The Yokoji fortified residence ruins are located about three kilometers east of the Takada Yashiki ruins at the southwest end of the Makinohara plateau along the Kikugawa River. The site was excavated in 1987 and was found to contain the remains of a number of fortified residences, temples, a mountain castle and grave sites from the late 12th to 15th centuries, extending about two kilometers east-to-west and about 0.6 kilometers north-to-south. The Yokoji clan were a cadet branch of the Minamoto clan who claimed descent from Minamoto no Yoshiie. The Yokoji were one of leading samurai clans in this area of Tōtōmi Province, and are mentioned in Kamakura period Azuma Kagami as gokenin of the shogunate. During the Muromachi period, they were direct retainers of the Ashikaga shogunate and prospered greatly due to their geographic location controlling traffic along the coast and also towards Shinano Province. Towards the start of the Sengoku period, the Yokoji clan came into conflict with the neighboring Imagawa clan of Suruga Province to the east. Imagawa Yoshitada invaded Tōtōmi in 1476, capturing and destroying Yokoji Castle after a seven-day siege. However, on his return to Suruga, his retinue was ambushed by surviving retainers of the Yokoji clan, and he died from an arrow wound before he could reach his home province.

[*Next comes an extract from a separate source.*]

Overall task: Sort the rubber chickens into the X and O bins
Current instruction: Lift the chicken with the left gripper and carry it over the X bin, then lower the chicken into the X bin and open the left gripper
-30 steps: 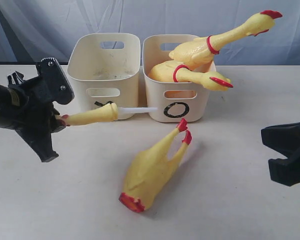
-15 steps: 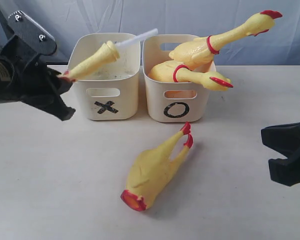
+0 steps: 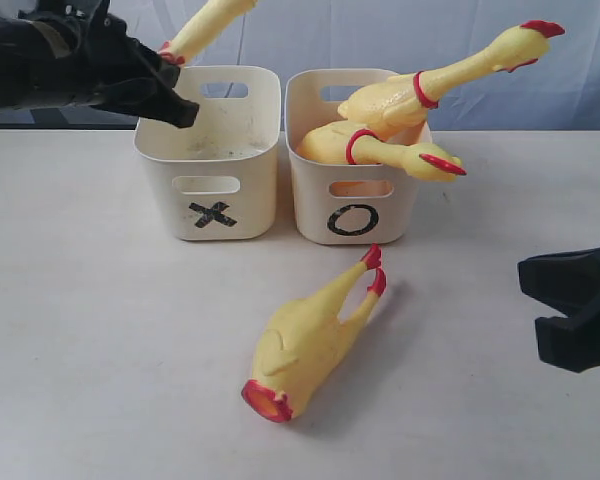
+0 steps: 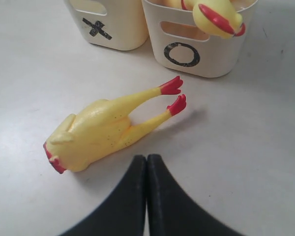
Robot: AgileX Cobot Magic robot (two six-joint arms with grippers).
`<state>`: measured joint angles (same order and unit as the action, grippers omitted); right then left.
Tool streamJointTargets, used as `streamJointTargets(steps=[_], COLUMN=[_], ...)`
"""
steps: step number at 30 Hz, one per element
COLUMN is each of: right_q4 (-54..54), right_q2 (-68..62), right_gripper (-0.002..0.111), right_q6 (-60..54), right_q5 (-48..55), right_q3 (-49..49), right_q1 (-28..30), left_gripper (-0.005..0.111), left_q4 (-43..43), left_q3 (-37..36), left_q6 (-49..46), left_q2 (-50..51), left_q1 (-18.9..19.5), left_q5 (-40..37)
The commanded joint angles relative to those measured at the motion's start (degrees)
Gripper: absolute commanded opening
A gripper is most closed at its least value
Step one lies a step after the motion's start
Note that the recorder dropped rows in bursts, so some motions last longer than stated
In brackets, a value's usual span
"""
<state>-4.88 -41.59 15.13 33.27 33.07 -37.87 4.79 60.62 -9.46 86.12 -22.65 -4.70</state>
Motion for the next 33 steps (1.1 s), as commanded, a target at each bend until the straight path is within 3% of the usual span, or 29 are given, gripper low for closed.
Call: streamJointTargets(steps=[1, 7, 24, 33], right_q4=[0.30, 0.52, 0.52, 0.52], right_q2=[0.33, 0.33, 0.33, 0.33], right_gripper=[-0.001, -0.001, -0.001, -0.001], right_q6=[-0.15, -0.15, -0.15, -0.15], right_q5=[-0.65, -0.65, -0.81, -0.81], right_q3=[-0.31, -0.31, -0.31, -0.31], right_q1=[0.10, 0.10, 0.10, 0.10], left_gripper=[0.000, 0.000, 0.001, 0.033], left_q4=[-6.16, -15.26, -18.15, -18.03], left_q3=[5.60, 10.35, 13.51, 13.51], left_q6=[3.52, 3.52, 3.27, 3.27], left_q2=[6.57, 13.78, 21.23, 22.79], left_q1=[1.88, 6.45, 6.44, 6.44], left_q5=[0.17, -3.44, -0.79, -0.96])
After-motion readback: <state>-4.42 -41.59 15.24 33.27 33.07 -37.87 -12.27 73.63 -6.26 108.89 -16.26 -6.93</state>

Yokoji Castle spreads over a peninsula between the Ushibuchi River and the Oku-Yokoji River, and is connected to the Makinohara Heights by narrow bottleneck. The eastern section of the castle is roughly divided into three main enclosures, protected to a certain extent by the natural cliffs and ravines, but also by occasional dry moats and clay walls. The western section of the castle contains the main bailey, which measures 40 by 20 meters. It is also protected by dry moats and by several small surrounding enclosures. Outside the main castle, south of the western section of the castle, was a separate enclosure measuring 100 by 40 meters called the Senjo-jiki. This appears to have been a mustering location for the defenders. To the east of this enclosure was another small fortification, the Naka-no-shiro, which served to guard the eastern section of the castle.

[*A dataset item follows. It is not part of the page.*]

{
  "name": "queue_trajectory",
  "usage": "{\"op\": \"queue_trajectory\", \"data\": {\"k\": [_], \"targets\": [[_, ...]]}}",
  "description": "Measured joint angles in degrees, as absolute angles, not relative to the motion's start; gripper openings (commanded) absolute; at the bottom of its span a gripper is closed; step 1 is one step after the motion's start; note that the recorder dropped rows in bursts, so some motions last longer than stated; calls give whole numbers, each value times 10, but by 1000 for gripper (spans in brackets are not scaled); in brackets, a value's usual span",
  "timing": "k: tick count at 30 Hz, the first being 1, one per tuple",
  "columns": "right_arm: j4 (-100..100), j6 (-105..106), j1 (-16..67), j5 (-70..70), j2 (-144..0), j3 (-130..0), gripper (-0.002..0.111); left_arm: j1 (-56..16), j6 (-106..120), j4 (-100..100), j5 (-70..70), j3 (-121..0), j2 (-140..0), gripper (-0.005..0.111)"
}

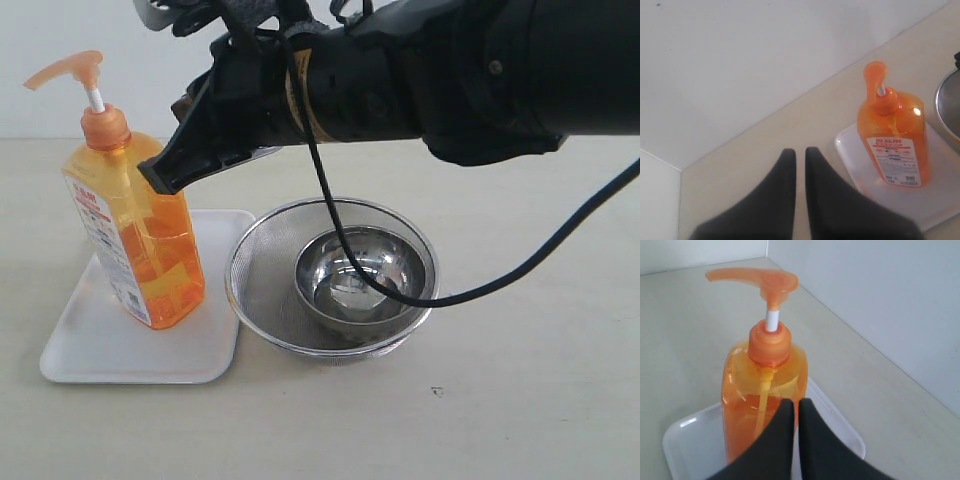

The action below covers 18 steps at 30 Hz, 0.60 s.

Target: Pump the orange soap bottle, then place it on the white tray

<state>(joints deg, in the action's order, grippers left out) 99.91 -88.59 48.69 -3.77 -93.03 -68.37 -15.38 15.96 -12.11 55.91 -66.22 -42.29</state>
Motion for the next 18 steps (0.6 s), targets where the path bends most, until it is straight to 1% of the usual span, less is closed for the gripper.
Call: {"op": "queue_trajectory", "data": {"k": [6, 12, 14, 18], "targets": [[999, -880, 487, -35, -930, -684, 0, -154, 166, -126, 547, -657, -464, 5], [999, -872, 487, -27, -930, -684, 0, -150, 188, -128, 536, -608, -505, 5], [999, -871, 487, -26, -930, -684, 0, -134, 188, -116, 512, -583, -525, 5], [999, -871, 487, -24, -930, -684, 0, -71, 191, -63, 482, -570, -551, 5]]}}
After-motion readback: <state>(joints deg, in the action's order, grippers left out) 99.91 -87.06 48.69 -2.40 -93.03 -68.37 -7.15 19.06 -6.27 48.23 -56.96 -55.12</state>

The Imagawa clan consolidated their control of Tōtōmi Province by 1500 under Imagawa Ujichika, despite occasional attempted by survivors of the Yokoji clan to regain power. After the Imagawa constructed Kakegawa Castle, the site was allowed to fall into ruin. At present, no buildings remain, but the outlines of the various enclosures can still be seen on the castle hill, and are reflected by local place names on maps. The castle site is 15-minutes by car from the Tōmei Expressway Kikugawa interchange.